What you have to do: Word for word, restate the lines from the top of the records below through the line with "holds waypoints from", both included, with no pictures in the result.

....................

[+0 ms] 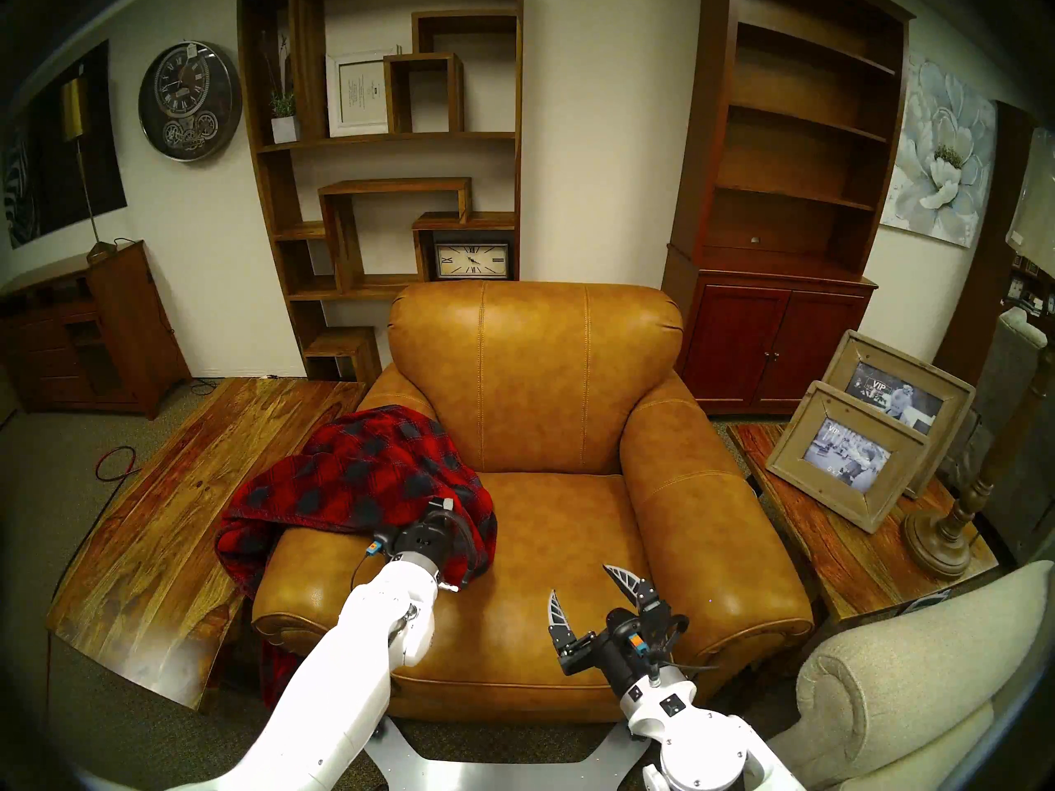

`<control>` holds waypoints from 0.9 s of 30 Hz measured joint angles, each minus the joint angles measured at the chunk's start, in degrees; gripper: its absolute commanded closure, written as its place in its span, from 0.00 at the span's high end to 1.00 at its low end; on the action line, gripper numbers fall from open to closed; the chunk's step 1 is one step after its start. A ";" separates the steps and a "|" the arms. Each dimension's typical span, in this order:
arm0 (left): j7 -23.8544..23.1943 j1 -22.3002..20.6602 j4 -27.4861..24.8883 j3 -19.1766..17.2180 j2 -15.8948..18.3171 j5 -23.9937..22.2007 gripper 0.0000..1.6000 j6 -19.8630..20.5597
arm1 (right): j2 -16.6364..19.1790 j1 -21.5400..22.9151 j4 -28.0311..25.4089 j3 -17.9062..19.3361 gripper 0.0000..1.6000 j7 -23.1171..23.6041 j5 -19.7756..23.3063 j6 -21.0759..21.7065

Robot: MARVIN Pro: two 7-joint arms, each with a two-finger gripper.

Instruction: Move the blanket from sofa and drape it over the sofa arm

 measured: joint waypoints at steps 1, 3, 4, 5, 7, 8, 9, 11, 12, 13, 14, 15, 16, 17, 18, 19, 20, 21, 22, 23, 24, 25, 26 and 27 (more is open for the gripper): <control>0.53 0.58 -0.55 0.44 0.16 -0.16 0.00 0.16 | 0.01 0.00 0.00 -0.01 1.00 -0.01 0.01 0.00; 1.99 2.05 -1.93 1.44 0.64 -0.53 0.00 0.40 | 0.06 0.00 -0.01 -0.03 1.00 -0.03 0.05 0.00; 2.72 2.71 -2.56 1.72 0.85 -0.77 0.00 0.42 | 0.08 -0.01 -0.03 -0.04 1.00 -0.04 0.06 0.00; 3.56 3.35 -3.25 1.84 1.04 -1.00 0.00 0.42 | 0.11 -0.01 -0.06 -0.04 1.00 -0.05 0.07 0.02; 5.03 4.40 -4.48 1.85 1.37 -1.40 0.00 0.44 | 0.16 -0.01 -0.10 -0.06 1.00 -0.07 0.10 0.03; 5.44 4.69 -4.85 1.84 1.47 -1.52 0.00 0.45 | 0.17 -0.01 -0.11 -0.06 1.00 -0.07 0.11 0.03; 6.38 5.48 -5.86 1.83 1.79 -1.89 0.00 0.69 | 0.20 -0.02 -0.14 -0.08 1.00 -0.09 0.14 0.04; 7.46 6.57 -7.32 2.06 2.39 -2.29 0.00 0.99 | 0.25 -0.02 -0.18 -0.09 1.00 -0.12 0.17 0.04; 7.77 6.92 -7.72 2.22 2.62 -2.45 0.00 1.10 | 0.27 -0.02 -0.19 -0.10 1.00 -0.13 0.19 0.04; 8.15 7.39 -8.19 2.51 2.94 -2.70 0.00 1.20 | 0.29 -0.02 -0.20 -0.11 1.00 -0.15 0.20 0.05; 8.50 7.78 -8.51 2.90 3.28 -2.84 0.00 1.20 | 0.32 -0.02 -0.22 -0.12 1.00 -0.17 0.22 0.05; 8.66 7.97 -8.63 3.10 3.45 -2.91 0.00 1.20 | 0.33 -0.02 -0.23 -0.13 1.00 -0.18 0.23 0.05; 8.99 8.31 -8.80 3.50 3.76 -3.08 0.17 1.12 | 0.36 -0.02 -0.25 -0.14 1.00 -0.20 0.25 0.06; 9.07 8.41 -8.82 3.59 3.84 -3.11 0.17 1.09 | 0.37 -0.02 -0.25 -0.15 1.00 -0.20 0.26 0.06; 9.16 8.50 -8.84 3.68 3.92 -3.15 0.29 1.06 | 0.38 -0.02 -0.26 -0.15 1.00 -0.21 0.27 0.06; 9.28 8.70 -8.87 3.72 4.03 -3.19 0.44 1.02 | 0.41 -0.02 -0.28 -0.17 1.00 -0.23 0.28 0.07; 9.29 8.85 -8.92 3.72 4.10 -3.21 0.43 0.96 | 0.43 -0.02 -0.29 -0.18 1.00 -0.25 0.30 0.07; 9.29 8.91 -8.96 3.71 4.12 -3.23 0.44 0.92 | 0.45 -0.02 -0.29 -0.19 1.00 -0.26 0.31 0.07; 9.24 8.98 -9.06 3.71 4.16 -3.31 0.68 0.92 | 0.47 -0.02 -0.30 -0.21 1.00 -0.27 0.33 0.08; 9.20 9.04 -9.19 3.71 4.20 -3.40 1.00 0.94 | 0.49 -0.02 -0.30 -0.21 1.00 -0.29 0.34 0.08; 9.13 9.17 -9.49 3.71 4.30 -3.55 1.00 1.07 | 0.51 -0.02 -0.30 -0.23 1.00 -0.30 0.35 0.08; 9.07 9.30 -9.85 3.71 4.41 -3.65 1.00 1.20 | 0.53 -0.02 -0.30 -0.24 1.00 -0.31 0.36 0.08; 8.97 9.52 -10.40 3.72 4.55 -3.80 1.00 1.31 | 0.55 -0.02 -0.31 -0.25 1.00 -0.33 0.38 0.08; 8.85 9.78 -11.02 3.71 4.71 -3.93 1.00 1.40 | 0.56 -0.02 -0.31 -0.27 1.00 -0.35 0.39 0.08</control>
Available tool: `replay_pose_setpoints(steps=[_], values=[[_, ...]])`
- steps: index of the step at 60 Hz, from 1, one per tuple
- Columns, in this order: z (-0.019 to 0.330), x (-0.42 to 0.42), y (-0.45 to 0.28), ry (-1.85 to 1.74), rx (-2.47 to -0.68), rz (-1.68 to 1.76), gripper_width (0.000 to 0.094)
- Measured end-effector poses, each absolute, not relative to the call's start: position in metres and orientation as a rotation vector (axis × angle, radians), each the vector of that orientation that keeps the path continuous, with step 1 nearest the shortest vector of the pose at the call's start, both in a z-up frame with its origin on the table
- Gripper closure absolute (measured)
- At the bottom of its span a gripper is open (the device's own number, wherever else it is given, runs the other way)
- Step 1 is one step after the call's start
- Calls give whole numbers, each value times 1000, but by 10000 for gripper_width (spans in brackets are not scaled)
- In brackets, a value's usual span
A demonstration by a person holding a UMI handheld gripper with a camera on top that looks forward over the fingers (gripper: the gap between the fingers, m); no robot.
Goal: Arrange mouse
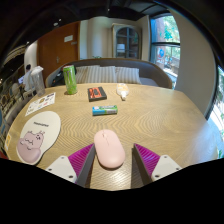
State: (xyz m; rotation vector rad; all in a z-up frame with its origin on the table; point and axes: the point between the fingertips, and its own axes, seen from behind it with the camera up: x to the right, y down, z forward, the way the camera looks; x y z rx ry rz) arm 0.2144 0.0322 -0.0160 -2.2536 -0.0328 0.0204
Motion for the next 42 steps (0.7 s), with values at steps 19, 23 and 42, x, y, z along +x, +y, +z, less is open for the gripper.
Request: replay_pose_setpoints(steps=[19,23,42], values=[[-20,216,51,112,-2297,-17,493],[-17,212,51,163,-2355,2,548],[68,15,86,-62,-2210,66,588]])
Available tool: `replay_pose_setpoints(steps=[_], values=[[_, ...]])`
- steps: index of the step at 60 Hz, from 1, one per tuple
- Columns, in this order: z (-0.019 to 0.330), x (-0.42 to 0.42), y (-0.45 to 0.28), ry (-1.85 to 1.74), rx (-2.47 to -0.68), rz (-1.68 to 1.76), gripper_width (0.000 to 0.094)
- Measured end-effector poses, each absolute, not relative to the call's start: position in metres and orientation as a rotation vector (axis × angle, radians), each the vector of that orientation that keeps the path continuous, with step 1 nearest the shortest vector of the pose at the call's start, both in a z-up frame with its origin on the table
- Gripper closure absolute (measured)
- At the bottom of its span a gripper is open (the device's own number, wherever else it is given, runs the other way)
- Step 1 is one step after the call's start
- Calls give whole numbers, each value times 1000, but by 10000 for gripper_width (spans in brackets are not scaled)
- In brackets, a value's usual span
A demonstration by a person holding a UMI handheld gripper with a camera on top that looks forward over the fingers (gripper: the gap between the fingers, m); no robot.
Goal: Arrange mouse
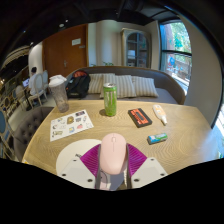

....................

Answer for the task:
[+0 ms] 

`<control>` holds waypoints from 0.9 s of 30 Hz measured joint angles, each minus the joint angles measured at the chunk's start, in degrees; gripper: its absolute commanded closure, written as its place in its span, from 0.00 at the span's high end to 1.00 at its low end; on the action line, gripper numbers fall from open to closed; the chunk's step 1 is one step after its start. A ";" separates the steps and a "|" the arms. Each dimension's typical span, in this order:

This exercise is complete.